Intersecting Disaster: A Far Right Perspective on Nepal’s Tragedy

3 min read

If you think there's an indulgent, powder-puff delicacy spared for the horrors of devastation, you may very well have tied your brain to the wrong freemason post. I'll shoot straight as a drunken cupid—you're wrong. The universe sends no sympathy, no pulse of compassion for lives snuffed out by disaster. I can't cook it any sweeter.

Nepal has been a victim of Nature's wracking star-show, her seismic stomp that left more than 128 people grappling with the mercy of mortality. The death toll, as it stands, paints a grim mural of flesh and fear, but officials warn it may yet steepen like one of those insurmountable Everest slopes. But is there a silver lining or rather, are we absent-mindedly gazing at all the wrong clouds?

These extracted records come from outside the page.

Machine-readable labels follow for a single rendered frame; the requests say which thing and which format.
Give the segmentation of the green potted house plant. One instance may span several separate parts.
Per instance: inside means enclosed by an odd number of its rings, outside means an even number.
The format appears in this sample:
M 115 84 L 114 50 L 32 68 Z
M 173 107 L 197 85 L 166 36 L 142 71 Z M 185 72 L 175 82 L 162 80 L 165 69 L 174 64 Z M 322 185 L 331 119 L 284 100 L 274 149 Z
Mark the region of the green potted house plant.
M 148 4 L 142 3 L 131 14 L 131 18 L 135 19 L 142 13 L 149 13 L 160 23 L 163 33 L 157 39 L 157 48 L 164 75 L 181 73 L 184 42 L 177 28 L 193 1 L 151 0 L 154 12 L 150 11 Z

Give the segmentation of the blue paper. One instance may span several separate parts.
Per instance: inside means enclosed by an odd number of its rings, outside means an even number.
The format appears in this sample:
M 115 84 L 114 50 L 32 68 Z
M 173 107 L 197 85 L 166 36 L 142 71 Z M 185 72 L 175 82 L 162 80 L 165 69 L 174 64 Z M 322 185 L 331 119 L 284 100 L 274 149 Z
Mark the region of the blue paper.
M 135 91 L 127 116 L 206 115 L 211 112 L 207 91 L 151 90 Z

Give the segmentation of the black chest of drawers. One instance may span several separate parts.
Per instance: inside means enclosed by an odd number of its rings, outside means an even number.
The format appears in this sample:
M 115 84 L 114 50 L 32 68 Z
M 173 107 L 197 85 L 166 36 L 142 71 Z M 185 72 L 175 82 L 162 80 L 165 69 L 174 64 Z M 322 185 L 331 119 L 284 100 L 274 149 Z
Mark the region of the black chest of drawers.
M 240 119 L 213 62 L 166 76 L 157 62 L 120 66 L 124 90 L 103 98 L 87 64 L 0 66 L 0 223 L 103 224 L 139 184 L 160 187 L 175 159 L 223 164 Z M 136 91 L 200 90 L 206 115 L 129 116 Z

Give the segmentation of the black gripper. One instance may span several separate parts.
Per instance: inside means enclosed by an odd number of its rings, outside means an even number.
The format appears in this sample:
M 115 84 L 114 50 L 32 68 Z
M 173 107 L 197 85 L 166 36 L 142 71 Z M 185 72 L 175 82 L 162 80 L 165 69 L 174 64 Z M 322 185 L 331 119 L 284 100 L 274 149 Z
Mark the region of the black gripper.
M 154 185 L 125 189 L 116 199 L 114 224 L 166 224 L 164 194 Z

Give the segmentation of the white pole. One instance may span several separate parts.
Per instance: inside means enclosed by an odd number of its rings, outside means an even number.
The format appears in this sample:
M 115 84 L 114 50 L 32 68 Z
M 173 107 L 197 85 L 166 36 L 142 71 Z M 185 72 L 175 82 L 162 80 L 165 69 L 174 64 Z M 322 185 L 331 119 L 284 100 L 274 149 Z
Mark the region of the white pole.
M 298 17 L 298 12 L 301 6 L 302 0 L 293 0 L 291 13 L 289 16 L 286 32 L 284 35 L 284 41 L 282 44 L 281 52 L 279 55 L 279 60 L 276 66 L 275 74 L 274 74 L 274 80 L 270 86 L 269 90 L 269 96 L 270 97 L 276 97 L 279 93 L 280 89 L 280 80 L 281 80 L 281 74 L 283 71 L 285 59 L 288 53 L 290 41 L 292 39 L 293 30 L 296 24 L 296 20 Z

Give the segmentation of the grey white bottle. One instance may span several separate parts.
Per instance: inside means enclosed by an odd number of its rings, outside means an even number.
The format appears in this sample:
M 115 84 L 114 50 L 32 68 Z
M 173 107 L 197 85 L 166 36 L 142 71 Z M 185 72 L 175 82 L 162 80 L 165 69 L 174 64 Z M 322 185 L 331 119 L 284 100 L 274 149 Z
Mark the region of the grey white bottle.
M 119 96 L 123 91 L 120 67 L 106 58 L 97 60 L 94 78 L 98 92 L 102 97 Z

Under the gossamer sun, hearts bleed raw empathy for the victims of the devastating earthquake. As should they—life is the most valuable commodity we've got. It is irreplaceable, untradeable, unsalvageably gone once it's taken. Solidarity in face of catastrophe is a trait that bloomed from the days of hunting with sharp sticks until now; because acknowledgment of death stirs that disconcerting battle cry of survival raging in each of our chests. Yet, disaster is not a discriminate bastard. It does not care if a country ranges from an economic powerhouse or a destitute wasteland. It strikes with a cruel indifference that leaves chaff and ruin in its victorious wake.

So, where is the barbed hook in all this, what knots my guts into frustrated tangle? It's the way our world handles disaster, damned it all. We decry catastrophes like this, and for what? To wrangle sympathy, to squeeze the tears out of concrete-hearted misers? With our hands crossed over our hearts, we spit prayers into the wind, let the soothing idea of 'doing something' cushion our conscience. But it is ineffectual, like paper boats contesting the tide.

On a humanitarian level, our support for Nepal is unequivocal. Aid is vital; physical, economic, and spiritual balm to salve the gaping wounds struck in the bedrock of a community. But oftentimes, the monster in the room, the elephant pounding at the keyboards of our minds is the blistering inference that we're bit players in the cosmic rig. Instead of contending with the unsaturated fear of life's transient vulnerability, we've swaddled ourselves in the false security of empathy. The bitter pill is admitting to ourselves that no amount of prayers or hopeful condolences will prevent the universe, in its calamitous indifference, from knocking another domino off its path.

The politics of disaster provide no comfort, no balm against the cutthroat reality of landmasses shifting beneath innocents. Quite frankly, neither does religion nor the cold machinations of science. Life is an unpredictable, fickle mistress, thrashing in a perilously balanced universe. Let that sink, and let it sink deep.

Nepal has been dealt a grievous hand by nature, its fate fluttered onto a path of mourning and recovery. The conservative in me clears the throat of pretense- my condolences run deep, without specks of insincerity. Yet I firmly believe that instead of just crying to the stars, we should strive to understand, equip, and prepare for these unpredictable, destructive seizures of mother nature.

Because life isn't about trying to iron the wrinkles out of the universe's design- it's about learning how to wear them with the dignity and strength of a survivor.